Therefore we can expect that larger transverse frame spacing is permissible (on the limit no transverse framing at all). How large it can be? It will depend on the size, shape and other elements that can have the same supporting effect as the frames (bulkheads, either partial or complete).

It would be interesting to have some FEA simulations with the pre-stressed approach.

I think this forum is supposed to be a place for open discussion on something we all love - boats. We all have things to learn so, please, let's try to keep the discussion on an adequate level without insulting or non constructive arguments.

 

Trouble is that engineering dialogue just gets sidelined by anecdote and then everyone gets frustrated .
Washed over... pounded on... hit by... collided with....
and anecdote is not a reliable witness to the actual loads imposed in the situation.

The pre-stress from the 'elastic bending' is relative to the force you put into it . Brent What force is required to pull the panel into shape ?

You'll have some pre-existing compresiion in the longitudinal frame and some tension in the plating. But not a lot when you consider it's over the whole side .
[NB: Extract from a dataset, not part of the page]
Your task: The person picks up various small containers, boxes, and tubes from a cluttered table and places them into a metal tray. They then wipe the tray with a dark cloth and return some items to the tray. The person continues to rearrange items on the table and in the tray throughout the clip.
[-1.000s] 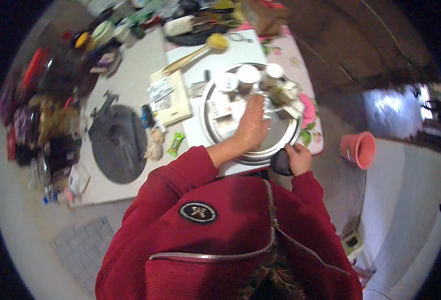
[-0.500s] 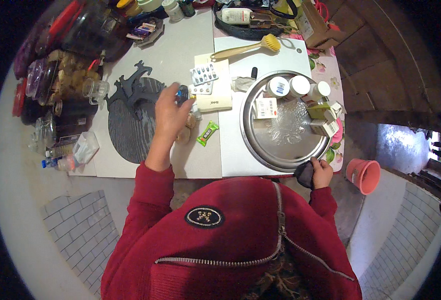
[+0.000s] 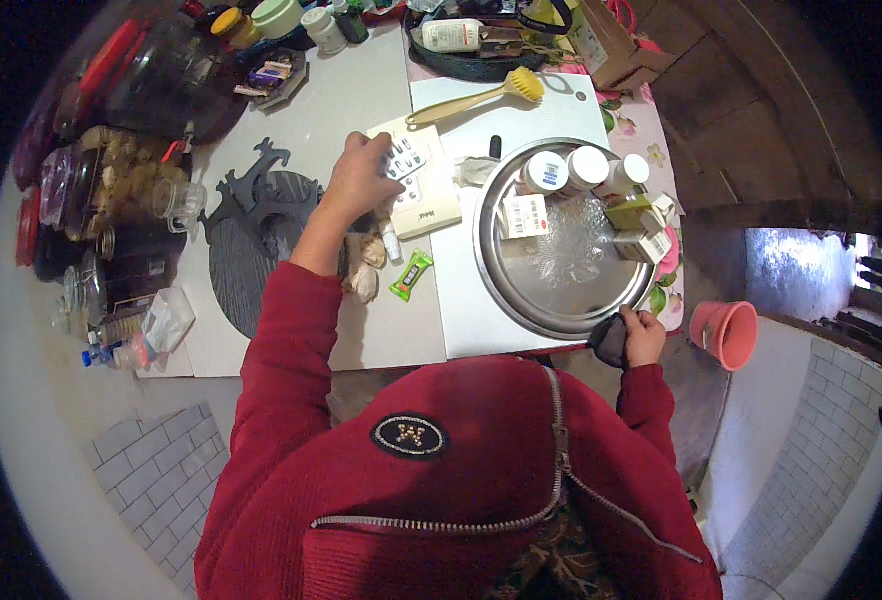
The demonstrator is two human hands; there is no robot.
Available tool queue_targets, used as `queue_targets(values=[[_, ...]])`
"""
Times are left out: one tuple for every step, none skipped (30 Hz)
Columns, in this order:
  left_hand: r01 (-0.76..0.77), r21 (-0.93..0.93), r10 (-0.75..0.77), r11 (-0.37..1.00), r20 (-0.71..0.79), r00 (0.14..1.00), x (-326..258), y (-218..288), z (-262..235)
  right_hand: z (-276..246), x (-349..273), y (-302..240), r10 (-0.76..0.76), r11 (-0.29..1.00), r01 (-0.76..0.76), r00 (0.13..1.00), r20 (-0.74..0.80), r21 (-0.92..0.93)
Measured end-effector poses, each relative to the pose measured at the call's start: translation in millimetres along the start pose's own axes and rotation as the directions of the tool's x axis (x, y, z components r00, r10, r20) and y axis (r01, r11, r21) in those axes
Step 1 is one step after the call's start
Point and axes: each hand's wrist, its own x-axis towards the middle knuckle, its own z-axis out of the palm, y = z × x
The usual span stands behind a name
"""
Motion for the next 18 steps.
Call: queue_targets(values=[[0.013, -0.035, -0.014, 0.999, -0.033, 0.999, 1.2, -2.7, 2.1, 0.1, -0.2, -1.2, -0.001, 1.0, 0.001, 1.0, 0.001, 0.002], [0.034, -0.065, -0.036, 0.997, -0.037, 0.999, 2.8, -6.2, 4.6, 0.1, -0.4, -2.8, -0.026, 0.999, 0.026, 1.0, -0.008, -0.024], [0.046, -0.096, -0.051, 0.994, -0.052, 0.997, 4.5, -10.2, 6.9, -0.2, -0.7, -4.8, -0.052, 0.998, 0.051, 0.999, -0.012, -0.047], [0.058, -0.127, -0.067, 0.99, -0.066, 0.996, 5.8, -14.0, 9.2, -0.8, -1.5, -7.1, -0.077, 0.995, 0.076, 0.997, -0.016, -0.07], [0.109, -0.203, -0.114, 0.973, -0.013, 0.993, 8.9, -17.8, 8.8, -1.2, -2.2, -9.5, -0.076, 0.995, 0.076, 0.997, 0.0, -0.065], [0.142, -0.326, -0.147, 0.935, 0.008, 0.989, 9.3, -19.9, 8.2, -1.0, -2.7, -12.0, -0.071, 0.996, 0.072, 0.997, 0.007, -0.06], [0.126, -0.329, -0.141, 0.936, -0.022, 0.99, 8.6, -23.0, 3.5, -2.4, -4.2, -14.5, -0.036, 0.997, 0.036, 0.999, 0.004, -0.065], [0.138, -0.342, -0.153, 0.929, -0.018, 0.988, 7.2, -24.0, -2.4, -3.9, -7.3, -16.7, -0.106, 0.994, 0.107, 0.994, 0.014, -0.033], [0.189, -0.399, -0.229, 0.897, -0.056, 0.972, 4.0, -21.4, -7.6, -2.3, -7.9, -18.6, -0.035, 0.997, 0.034, 0.999, -0.008, -0.076], [0.255, -0.48, -0.321, 0.839, -0.058, 0.945, -2.6, -16.0, -13.8, -4.5, -7.4, -19.9, -0.005, 0.995, 0.008, 1.0, 0.03, -0.102], [0.18, -0.596, -0.255, 0.783, -0.044, 0.966, -10.6, -9.1, -24.8, -2.8, -7.2, -21.3, 0.04, 0.998, -0.038, 0.999, 0.033, -0.042], [0.16, -0.721, -0.233, 0.675, -0.002, 0.973, -20.2, 0.8, -34.1, -6.3, -9.1, -22.0, 0.002, 0.99, 0.002, 1.0, 0.028, -0.138], [0.096, -0.77, -0.145, 0.631, 0.004, 0.989, -33.4, 13.6, -37.4, -5.0, -8.5, -23.7, -0.007, 0.995, 0.01, 1.0, 0.024, -0.102], [0.114, -0.817, -0.131, 0.565, 0.048, 0.99, -46.9, 26.1, -40.4, -5.8, -10.4, -25.1, -0.015, 0.994, 0.017, 1.0, 0.022, -0.107], [0.134, -0.796, -0.064, 0.59, 0.119, 0.991, -60.1, 42.1, -34.1, -7.5, -10.1, -26.5, 0.027, 0.991, -0.022, 0.999, 0.034, -0.131], [0.189, -0.769, -0.037, 0.61, 0.211, 0.977, -71.6, 60.5, -20.3, -7.6, -10.3, -27.8, 0.051, 0.987, -0.043, 0.997, 0.053, -0.153], [0.226, -0.717, 0.005, 0.66, 0.305, 0.952, -79.4, 81.0, -1.5, -7.2, -10.8, -28.3, 0.051, 0.987, -0.044, 0.998, 0.044, -0.154], [0.234, -0.706, 0.079, 0.668, 0.381, 0.921, -88.0, 103.6, 20.7, -6.7, -10.5, -28.9, 0.048, 0.987, -0.042, 0.998, 0.035, -0.156]])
When the plating is in tension its already part way towards yield from a neutral position and a member in compression is already part way toward buckling. This could actually reduce collision strength in some circumstances like the blow to the plate I mentioned earlier.

 

You should have followed these religious "arguments" during the past years, you would understand that no one here is willing to discuss with Brent on a "adequate" level. Because that would mean discussing anecdotes!
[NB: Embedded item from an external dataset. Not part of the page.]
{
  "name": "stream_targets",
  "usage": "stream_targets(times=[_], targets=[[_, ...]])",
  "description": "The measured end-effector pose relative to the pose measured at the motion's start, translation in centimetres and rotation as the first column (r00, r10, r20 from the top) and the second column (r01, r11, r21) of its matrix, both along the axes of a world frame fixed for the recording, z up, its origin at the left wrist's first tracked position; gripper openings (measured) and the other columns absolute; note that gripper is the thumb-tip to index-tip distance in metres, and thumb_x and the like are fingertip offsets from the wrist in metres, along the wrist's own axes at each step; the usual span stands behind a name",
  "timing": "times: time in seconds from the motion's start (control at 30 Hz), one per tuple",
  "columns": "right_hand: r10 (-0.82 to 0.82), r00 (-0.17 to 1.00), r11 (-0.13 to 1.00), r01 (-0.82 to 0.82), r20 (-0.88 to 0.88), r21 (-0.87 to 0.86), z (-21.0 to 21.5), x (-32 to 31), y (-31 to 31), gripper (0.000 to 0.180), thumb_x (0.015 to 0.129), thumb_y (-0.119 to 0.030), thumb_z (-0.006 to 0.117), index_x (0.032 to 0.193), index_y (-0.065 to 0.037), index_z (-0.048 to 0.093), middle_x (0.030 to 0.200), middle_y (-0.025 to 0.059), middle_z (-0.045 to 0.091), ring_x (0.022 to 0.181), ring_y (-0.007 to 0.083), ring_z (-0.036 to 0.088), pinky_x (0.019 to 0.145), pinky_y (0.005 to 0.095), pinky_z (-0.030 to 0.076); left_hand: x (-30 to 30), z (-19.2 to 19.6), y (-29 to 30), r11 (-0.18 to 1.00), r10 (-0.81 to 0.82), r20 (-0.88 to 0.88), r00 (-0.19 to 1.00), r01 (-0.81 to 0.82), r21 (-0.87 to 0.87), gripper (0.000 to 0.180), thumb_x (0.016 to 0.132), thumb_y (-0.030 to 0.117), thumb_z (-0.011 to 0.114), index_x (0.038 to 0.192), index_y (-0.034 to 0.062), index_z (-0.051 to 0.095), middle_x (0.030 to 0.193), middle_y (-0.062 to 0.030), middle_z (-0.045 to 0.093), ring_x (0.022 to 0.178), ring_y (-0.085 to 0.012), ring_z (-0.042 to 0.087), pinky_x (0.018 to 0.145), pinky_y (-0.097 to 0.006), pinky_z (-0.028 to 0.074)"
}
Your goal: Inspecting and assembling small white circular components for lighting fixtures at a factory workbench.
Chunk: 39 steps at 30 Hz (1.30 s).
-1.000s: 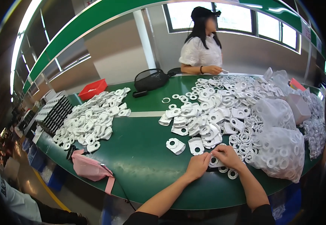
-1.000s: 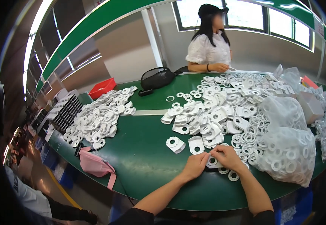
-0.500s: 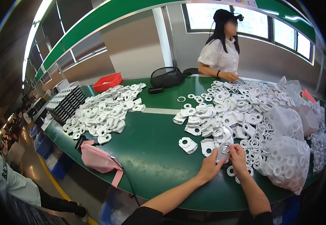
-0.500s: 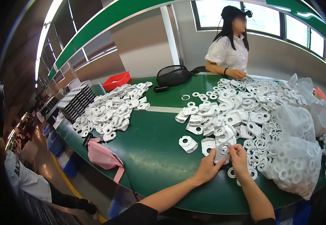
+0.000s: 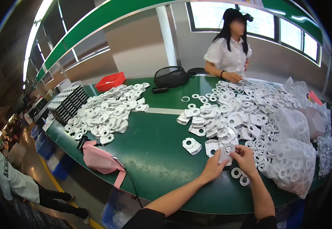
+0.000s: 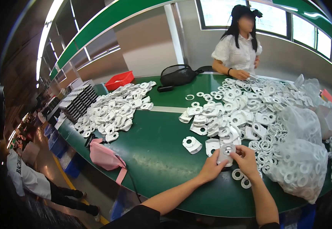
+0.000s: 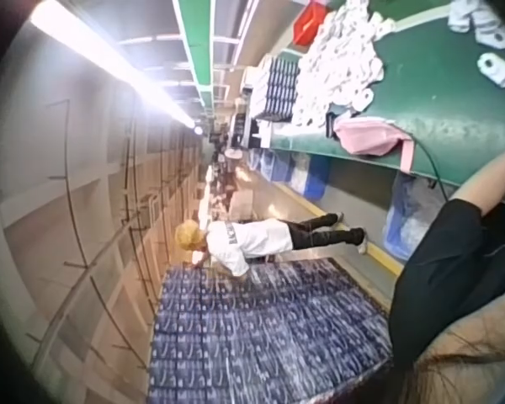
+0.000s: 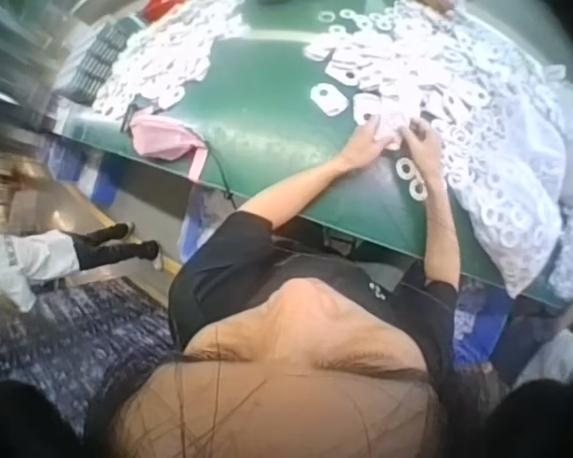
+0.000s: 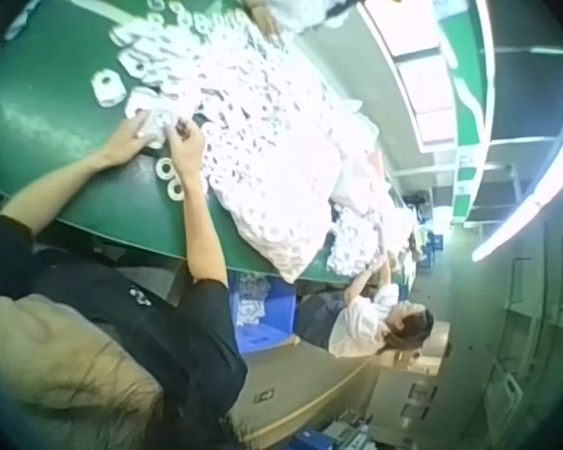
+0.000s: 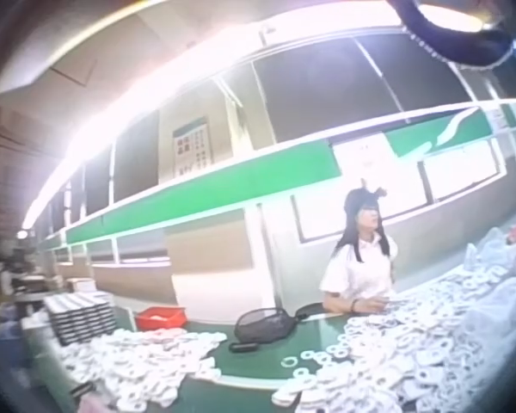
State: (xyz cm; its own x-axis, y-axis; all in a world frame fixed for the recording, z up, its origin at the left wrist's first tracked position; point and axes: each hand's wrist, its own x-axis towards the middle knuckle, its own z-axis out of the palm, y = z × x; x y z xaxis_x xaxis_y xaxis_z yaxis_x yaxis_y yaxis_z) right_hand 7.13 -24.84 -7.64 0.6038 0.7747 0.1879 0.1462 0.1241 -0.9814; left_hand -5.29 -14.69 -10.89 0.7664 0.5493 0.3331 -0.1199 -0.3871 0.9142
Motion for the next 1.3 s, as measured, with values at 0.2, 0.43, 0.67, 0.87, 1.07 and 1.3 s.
stream_targets(times=[0.2, 0.43, 0.67, 0.87, 1.07, 1.3], targets=[[-0.217, 0.968, 0.97, 0.229, 0.128, -0.084, -0.1, 0.1, 0.2, 0.025, 0.082, -0.017, 0.065, 0.065, 0.0, 0.057, 0.053, -0.0019, 0.052, 0.049, 0.0026, 0.043, 0.043, 0.0204, 0.031, -0.1, 0.7, -0.5, 0.998, -0.044, -0.076, 0.996, 0.048, 0.05, 0.049, 0.081, 0.019, 0.06, 0.123, 0.0008, 0.042, 0.099, -0.0235, 0.061, 0.087, -0.037, 0.061, 0.075, -0.04, 0.048], [-0.096, 0.954, 0.973, 0.15, 0.283, -0.177, 0.6, -0.6, 0.0, 0.027, 0.069, -0.02, 0.075, 0.081, -0.001, 0.06, 0.065, 0.0001, 0.058, 0.057, 0.0048, 0.048, 0.051, 0.0208, 0.04, -0.2, 0.9, 0.0, 0.999, -0.037, -0.134, 0.99, 0.04, 0.024, 0.045, 0.081, 0.02, 0.06, 0.12, 0.0017, 0.045, 0.095, -0.0213, 0.062, 0.085, -0.032, 0.063, 0.071, -0.038, 0.048], [-0.108, 0.938, 0.981, 0.155, 0.33, -0.12, -0.5, 2.4, -0.9, 0.021, 0.082, -0.013, 0.058, 0.098, -0.001, 0.063, 0.075, 0.0079, 0.066, 0.065, 0.0157, 0.062, 0.062, 0.0266, 0.047, -0.5, 2.6, 5.1, 0.832, 0.094, -0.044, 0.995, -0.103, -0.545, 0.023, 0.08, 0.006, 0.061, 0.102, 0.003, 0.054, 0.077, -0.0028, 0.06, 0.057, -0.0089, 0.055, 0.048, -0.022, 0.045], [0.462, 0.743, 0.838, -0.189, 0.484, -0.511, 3.0, 2.4, -2.8, 0.032, 0.069, -0.013, 0.069, 0.099, -0.005, 0.063, 0.083, 0.0092, 0.065, 0.075, 0.0214, 0.061, 0.067, 0.0313, 0.047, -5.5, 8.3, 16.5, 0.738, 0.613, 0.463, 0.641, -0.255, -0.624, 0.046, 0.089, 0.015, 0.055, 0.128, 0.002, 0.036, 0.109, -0.0097, 0.052, 0.088, -0.0145, 0.055, 0.073, -0.028, 0.047], [0.557, 0.761, 0.712, -0.231, 0.333, -0.663, 2.7, 2.4, -3.2, 0.026, 0.068, -0.009, 0.068, 0.093, -0.004, 0.066, 0.084, 0.0099, 0.066, 0.078, 0.022, 0.063, 0.071, 0.0316, 0.049, -4.6, 5.0, 14.6, 0.855, 0.517, 0.004, 0.856, -0.516, -0.049, 0.048, 0.082, 0.024, 0.064, 0.121, -0.0001, 0.047, 0.121, -0.0147, 0.049, 0.104, -0.021, 0.05, 0.08, -0.029, 0.044], [0.418, 0.791, 0.839, -0.148, 0.446, -0.524, 2.6, 1.8, -2.3, 0.017, 0.073, -0.011, 0.064, 0.088, -0.004, 0.061, 0.084, 0.0102, 0.06, 0.078, 0.0236, 0.059, 0.069, 0.0329, 0.047, -3.1, 3.0, 8.3, 0.686, 0.554, -0.482, 0.678, -0.044, 0.727, 0.052, 0.075, 0.031, 0.066, 0.118, 0.0071, 0.052, 0.116, -0.0203, 0.048, 0.101, -0.0376, 0.043, 0.086, -0.042, 0.041]])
Btw. that is not "Brents" system, it was done long before he entered the scene.


Ad Hoc

thanks for taking the time again and again. Probably it may persuade some of the novices. sure it will not convince Brent!

Regards
Richard

 

Finally we make some steps to enlightenment but I do have some queries.
Ad Hoc if the structural design/philosophy is independent of how something is built, how would, say in your example, part of the design philosophy was cost and speed of construction, would not that limit your choice on how it was built? So guiding the out comes.
Within their peer group do naval architect structural engineer “thinks” or “feels” or “believes” their way is better? I would think it was only human.
What changes and allowances would you make to your calculations for bending /buckling for the compound curvature of the plate. Also assuming the edges are fixed to some degree and they have been dragged kicking and screaming to their final position.
How much extra stiffness/support could be added, by the size, shape and number of the longitudinal members if things were scaled up to reduce buckling.

LyndonJ thankyou for bringing up “actual loads” this I would think is an important factor in the failure or other wise of any structure. Just what are they? Washed over... pounded on... hit by... collided with.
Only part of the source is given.